## What you will do
Each line of the material below is to be written out exactly. Leave out any picture.

## Data extract
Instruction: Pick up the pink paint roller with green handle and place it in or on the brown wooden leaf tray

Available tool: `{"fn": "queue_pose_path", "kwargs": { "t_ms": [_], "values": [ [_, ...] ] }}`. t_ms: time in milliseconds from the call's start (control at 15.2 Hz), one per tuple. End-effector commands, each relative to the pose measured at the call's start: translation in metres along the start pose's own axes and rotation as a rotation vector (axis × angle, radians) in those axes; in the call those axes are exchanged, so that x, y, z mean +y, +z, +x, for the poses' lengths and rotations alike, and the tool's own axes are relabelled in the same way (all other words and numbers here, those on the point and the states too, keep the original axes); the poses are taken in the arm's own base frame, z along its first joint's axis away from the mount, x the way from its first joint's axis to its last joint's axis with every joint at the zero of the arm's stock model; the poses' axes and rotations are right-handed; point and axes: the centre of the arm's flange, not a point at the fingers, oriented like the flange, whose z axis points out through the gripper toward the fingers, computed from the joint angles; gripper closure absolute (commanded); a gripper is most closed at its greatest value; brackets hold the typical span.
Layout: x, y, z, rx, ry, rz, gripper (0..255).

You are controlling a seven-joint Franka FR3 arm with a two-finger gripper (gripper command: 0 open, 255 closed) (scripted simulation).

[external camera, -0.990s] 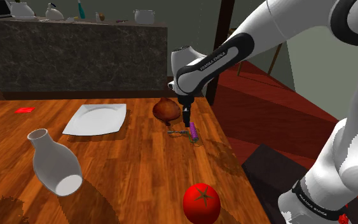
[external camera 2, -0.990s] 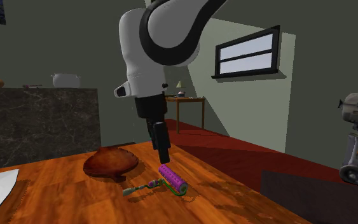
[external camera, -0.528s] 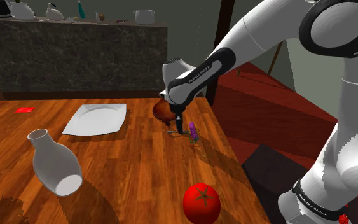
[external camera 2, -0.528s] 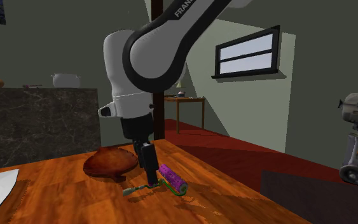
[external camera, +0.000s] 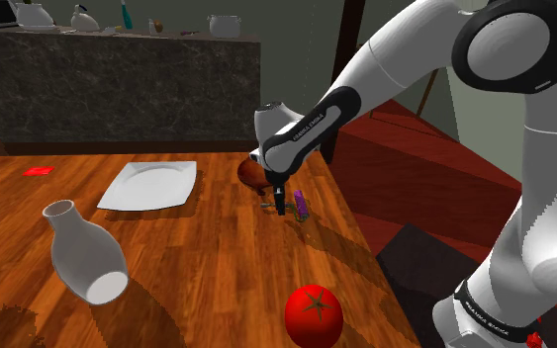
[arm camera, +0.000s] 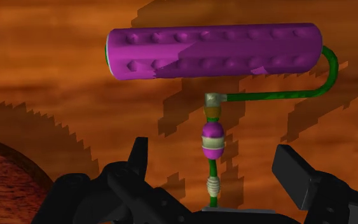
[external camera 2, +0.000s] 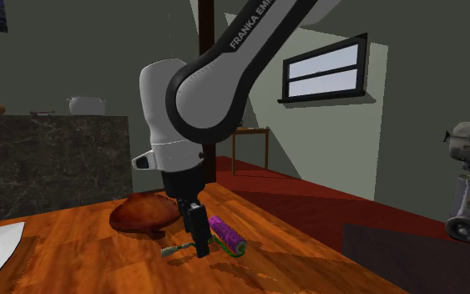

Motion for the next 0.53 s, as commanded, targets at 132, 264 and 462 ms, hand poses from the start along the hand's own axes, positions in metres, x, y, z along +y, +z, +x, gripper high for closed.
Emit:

## Response below
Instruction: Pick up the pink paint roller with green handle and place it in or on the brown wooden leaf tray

Available tool: `{"fn": "queue_pose_path", "kwargs": { "t_ms": [_], "values": [ [_, ...] ] }}`. t_ms: time in milliseconds from the call's start (control at 15.2 Hz), one per tuple. End-effector commands, each relative to the pose measured at the call's start: translation in metres along the start pose's own axes and rotation as a rotation vector (axis × angle, radians) in those axes; in the call those axes are exchanged, so that x, y, z mean +y, +z, +x, for the poses' lengths and rotations alike, and the tool's own axes are relabelled in the same way (all other words and numbers here, those on the point and the states too, keep the original axes); the poses are taken in the arm's own base frame, z along its first joint's axis away from the mount, x the way from its first joint's axis to its last joint's axis with every joint at the zero of the arm's stock model; the poses' axes and rotations are right-handed; point and axes: the centre of the arm's flange, not a point at the fingers, oriented like the flange, whose z axis points out through the gripper toward the fingers, computed from the joint angles; gripper closure absolute (commanded); a gripper is most closed at its greatest value; brackets hold the typical span.
Layout: x, y, z, rx, ry, rz, gripper (0..255).

You are controlling a seven-joint Franka FR3 arm with a two-finger gripper (gripper command: 0 open, 255 closed) (scripted simulation).

[external camera, -0.990s] 
[external camera 2, -0.990s] 
[external camera, -0.528s] 
[external camera 2, -0.528s] 
[external camera, +0.000s] 
[arm camera, +0.000s] 
[external camera 2, +0.000s] 

Motion for the next 0.53 s, as commanded, targets at 132, 264 and 462 ms, hand poses from the start along the hand's own axes, positions in metres, x, y, z along +y, +z, +x, gripper high for closed.
Emit:

No more work remains for this exercise.